▶ Exercise goal
Across these entries, report how many lines include the string "camera", with nothing but the number.

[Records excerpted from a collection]
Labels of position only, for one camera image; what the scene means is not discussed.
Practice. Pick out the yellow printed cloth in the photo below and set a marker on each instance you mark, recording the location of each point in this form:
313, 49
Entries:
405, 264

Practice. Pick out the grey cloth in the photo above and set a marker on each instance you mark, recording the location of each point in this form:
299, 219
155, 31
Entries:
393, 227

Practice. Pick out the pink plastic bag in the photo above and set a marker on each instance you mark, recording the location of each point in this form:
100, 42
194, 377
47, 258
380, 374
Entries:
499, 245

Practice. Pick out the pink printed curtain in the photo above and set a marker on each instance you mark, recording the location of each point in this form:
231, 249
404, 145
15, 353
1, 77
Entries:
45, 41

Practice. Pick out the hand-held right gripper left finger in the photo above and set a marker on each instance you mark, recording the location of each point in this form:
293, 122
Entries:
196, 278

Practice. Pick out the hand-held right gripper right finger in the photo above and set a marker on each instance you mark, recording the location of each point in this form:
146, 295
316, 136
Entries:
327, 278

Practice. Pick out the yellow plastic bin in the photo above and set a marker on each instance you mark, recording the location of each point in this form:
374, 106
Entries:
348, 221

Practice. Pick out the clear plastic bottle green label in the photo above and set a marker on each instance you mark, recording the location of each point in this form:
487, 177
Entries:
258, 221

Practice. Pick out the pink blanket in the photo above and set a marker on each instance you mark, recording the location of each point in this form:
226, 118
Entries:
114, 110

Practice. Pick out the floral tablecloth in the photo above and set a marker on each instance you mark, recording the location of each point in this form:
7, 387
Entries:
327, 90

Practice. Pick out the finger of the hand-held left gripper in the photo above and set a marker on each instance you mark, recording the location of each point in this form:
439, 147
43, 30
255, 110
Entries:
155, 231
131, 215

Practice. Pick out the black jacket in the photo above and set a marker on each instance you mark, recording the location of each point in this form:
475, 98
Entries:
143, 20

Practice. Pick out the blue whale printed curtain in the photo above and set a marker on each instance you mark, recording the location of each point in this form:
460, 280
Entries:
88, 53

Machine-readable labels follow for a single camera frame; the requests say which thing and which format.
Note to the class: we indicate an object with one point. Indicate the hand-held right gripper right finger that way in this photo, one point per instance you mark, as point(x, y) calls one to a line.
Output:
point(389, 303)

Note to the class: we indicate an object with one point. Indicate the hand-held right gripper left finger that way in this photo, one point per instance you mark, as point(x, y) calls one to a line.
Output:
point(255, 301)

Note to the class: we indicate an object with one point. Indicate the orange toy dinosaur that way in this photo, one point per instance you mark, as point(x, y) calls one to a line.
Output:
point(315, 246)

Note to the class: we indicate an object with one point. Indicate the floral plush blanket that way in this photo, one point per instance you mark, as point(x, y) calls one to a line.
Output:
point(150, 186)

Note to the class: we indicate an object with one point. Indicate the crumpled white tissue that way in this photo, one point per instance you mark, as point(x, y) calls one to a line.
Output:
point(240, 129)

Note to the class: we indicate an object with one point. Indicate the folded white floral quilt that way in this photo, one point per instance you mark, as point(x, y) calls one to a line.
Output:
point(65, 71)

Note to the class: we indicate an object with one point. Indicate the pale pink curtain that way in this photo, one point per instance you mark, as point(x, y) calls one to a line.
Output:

▶ Expected answer
2